Office buildings demand facades that deliver transparency, thermal performance, and a professional image that holds up over time. In Australia, commercial office facades are typically built around curtain wall glazing systems complemented by solid spandrel panels, external sun shading, and feature cladding - with aluminium forming the backbone of all four. The combination of non-combustibility, long service life, and design flexibility makes aluminium the dominant facade material for Class 5 buildings from mid-rise suburban offices through to premium CBD towers.

This article covers the NCC requirements for office building facades, the systems that address each part of the envelope, and the performance factors that drive specification decisions on commercial projects.

What does the NCC require for office building facades?

Office buildings fall under NCC Class 5 - buildings used for professional or commercial purposes that are not shops, factories, or warehouses. Think office floors in commercial towers, standalone office buildings, and the commercial levels of mixed-use developments.
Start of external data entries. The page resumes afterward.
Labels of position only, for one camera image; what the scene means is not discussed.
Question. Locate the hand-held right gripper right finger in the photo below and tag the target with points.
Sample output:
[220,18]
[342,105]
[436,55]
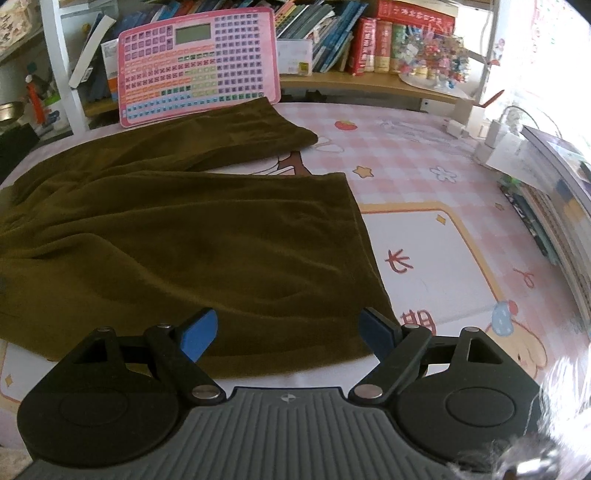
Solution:
[379,334]

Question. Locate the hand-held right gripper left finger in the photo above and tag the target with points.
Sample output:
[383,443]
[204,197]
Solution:
[198,334]

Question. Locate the olive green pants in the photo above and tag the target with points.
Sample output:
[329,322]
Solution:
[184,240]

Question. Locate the pink checked cartoon desk mat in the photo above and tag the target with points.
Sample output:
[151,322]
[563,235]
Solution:
[438,207]

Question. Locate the white fluffy fur trim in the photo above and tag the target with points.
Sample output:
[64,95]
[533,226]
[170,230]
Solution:
[568,406]

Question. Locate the stack of textbooks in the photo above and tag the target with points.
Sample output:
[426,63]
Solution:
[554,207]

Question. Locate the white paper sheet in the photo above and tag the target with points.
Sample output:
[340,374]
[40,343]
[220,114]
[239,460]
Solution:
[508,159]

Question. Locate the small white charger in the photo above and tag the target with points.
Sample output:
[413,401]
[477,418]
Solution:
[457,129]

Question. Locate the white power adapter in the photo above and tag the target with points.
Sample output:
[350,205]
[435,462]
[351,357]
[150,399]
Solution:
[496,136]

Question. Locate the black case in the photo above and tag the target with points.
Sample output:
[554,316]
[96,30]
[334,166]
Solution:
[16,150]

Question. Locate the white cup with green lid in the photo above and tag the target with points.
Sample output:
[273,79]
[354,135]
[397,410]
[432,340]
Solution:
[53,115]

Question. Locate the white orange booklet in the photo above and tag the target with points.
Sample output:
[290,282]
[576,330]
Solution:
[111,74]

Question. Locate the pink learning tablet toy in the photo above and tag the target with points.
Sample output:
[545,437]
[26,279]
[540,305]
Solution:
[231,60]

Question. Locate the colourful figurine display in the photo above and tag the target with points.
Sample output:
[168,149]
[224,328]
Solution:
[438,60]

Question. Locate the red tassel ornament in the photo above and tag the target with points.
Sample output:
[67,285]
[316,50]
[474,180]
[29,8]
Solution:
[36,101]

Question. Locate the green spined book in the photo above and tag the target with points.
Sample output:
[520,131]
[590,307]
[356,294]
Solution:
[398,48]

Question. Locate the red white spined book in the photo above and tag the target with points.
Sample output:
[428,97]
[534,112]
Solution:
[383,46]

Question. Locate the red thick dictionary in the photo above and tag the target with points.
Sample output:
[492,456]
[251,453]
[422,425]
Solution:
[362,46]

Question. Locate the white card envelope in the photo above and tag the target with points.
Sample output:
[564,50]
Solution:
[293,57]

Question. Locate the brass bowl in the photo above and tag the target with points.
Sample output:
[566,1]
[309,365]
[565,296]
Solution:
[10,113]

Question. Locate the white wooden bookshelf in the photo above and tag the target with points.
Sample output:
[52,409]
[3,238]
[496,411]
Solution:
[57,69]

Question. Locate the row of colourful books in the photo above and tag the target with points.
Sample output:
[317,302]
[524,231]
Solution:
[332,37]

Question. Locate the white leaning book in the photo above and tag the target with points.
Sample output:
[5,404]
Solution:
[92,48]

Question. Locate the red hardcover book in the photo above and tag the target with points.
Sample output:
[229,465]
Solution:
[415,16]

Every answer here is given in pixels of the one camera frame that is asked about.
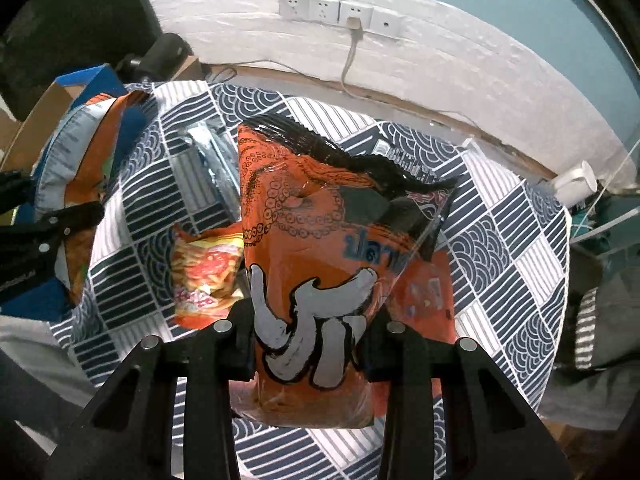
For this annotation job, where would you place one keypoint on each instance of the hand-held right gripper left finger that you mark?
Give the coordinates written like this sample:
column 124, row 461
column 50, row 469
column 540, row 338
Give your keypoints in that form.
column 235, row 345

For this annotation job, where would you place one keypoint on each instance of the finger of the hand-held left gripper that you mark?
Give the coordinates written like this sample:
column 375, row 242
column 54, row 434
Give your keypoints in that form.
column 65, row 225

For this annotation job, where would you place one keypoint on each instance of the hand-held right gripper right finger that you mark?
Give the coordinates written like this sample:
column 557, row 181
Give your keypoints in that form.
column 380, row 355

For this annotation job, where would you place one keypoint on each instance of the white-backed orange snack bag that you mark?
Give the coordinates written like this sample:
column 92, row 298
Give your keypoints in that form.
column 80, row 170

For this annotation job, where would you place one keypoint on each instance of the orange and black snack bag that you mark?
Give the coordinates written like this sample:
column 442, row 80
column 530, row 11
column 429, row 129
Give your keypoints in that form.
column 310, row 240

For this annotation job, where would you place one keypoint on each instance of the blue cardboard box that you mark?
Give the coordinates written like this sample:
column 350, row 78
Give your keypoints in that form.
column 80, row 82

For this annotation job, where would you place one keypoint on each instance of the red yellow snack packet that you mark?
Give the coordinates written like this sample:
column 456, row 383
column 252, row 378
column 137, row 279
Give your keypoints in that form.
column 207, row 280

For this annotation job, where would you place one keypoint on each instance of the small orange snack packet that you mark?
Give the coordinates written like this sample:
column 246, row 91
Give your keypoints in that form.
column 427, row 287

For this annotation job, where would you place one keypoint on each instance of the navy white patterned tablecloth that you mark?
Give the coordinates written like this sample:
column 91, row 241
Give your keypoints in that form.
column 500, row 260

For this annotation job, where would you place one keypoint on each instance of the black silver snack packet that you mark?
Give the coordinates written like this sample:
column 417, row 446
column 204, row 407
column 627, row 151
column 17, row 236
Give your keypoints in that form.
column 212, row 160

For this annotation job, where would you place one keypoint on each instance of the black round device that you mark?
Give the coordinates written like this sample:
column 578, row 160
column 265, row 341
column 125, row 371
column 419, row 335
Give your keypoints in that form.
column 162, row 55

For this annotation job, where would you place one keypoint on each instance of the large black panel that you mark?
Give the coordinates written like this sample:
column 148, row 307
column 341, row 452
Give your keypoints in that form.
column 70, row 25

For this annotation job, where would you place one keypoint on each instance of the white electric kettle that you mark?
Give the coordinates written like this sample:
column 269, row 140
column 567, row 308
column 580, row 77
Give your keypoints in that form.
column 577, row 182

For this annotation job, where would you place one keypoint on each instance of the white wall socket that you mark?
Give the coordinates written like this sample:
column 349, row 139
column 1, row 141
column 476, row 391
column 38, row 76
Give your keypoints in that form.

Class 5 buildings of four or more storeys require Type A construction under the NCC. For external walls, Type A construction means non-combustible materials throughout the facade assembly - cladding, framing, insulation, and sarking must all satisfy the non-combustibility requirement under C2D10 of NCC 2022.

Aluminium alloy is explicitly deemed non-combustible under C2D10(5)(d) when it is composed entirely of aluminium. This means solid aluminium facade systems - curtain wall framing, solid panels, and extruded battens - satisfy the requirement through the Deemed-to-Satisfy pathway without needing fire engineering assessments or large-scale facade testing.

This matters commercially. Where combustible or composite materials are proposed on a Type A building, the project typically needs a Performance Solution involving fire engineering reports, AS 5113 facade fire testing, or both. That adds time, cost, and approval risk. A non-combustible aluminium facade system simplifies the compliance pathway - one less variable for the certifier and one less source of programme delay.

For sarking membranes behind the cladding, NCC C2D10(6)(f) addresses non-combustible facade assemblies specifically. When the cladding itself is non-combustible, the requirements for the sarking behind it are less onerous than when combustible cladding is used. Similarly, there is no Deemed-to-Satisfy requirement for cavity barriers within the ventilated space behind a non-combustible rainscreen on most facade configurations - though the project’s fire engineer and BCA consultant should always confirm the specific requirements for each building.

Why is curtain wall the primary system for office facades?

Office buildings are designed around daylight. The commercial real estate market values natural light, views, and transparency - these factors directly affect rental premiums and tenant satisfaction. Window-to-wall ratios on modern office buildings commonly sit between 50% and 80%, and sometimes higher on premium-grade towers.

At those glazing ratios, a curtain wall system is not optional - it is the only practical way to deliver a weathertight, structurally adequate glazed envelope at scale.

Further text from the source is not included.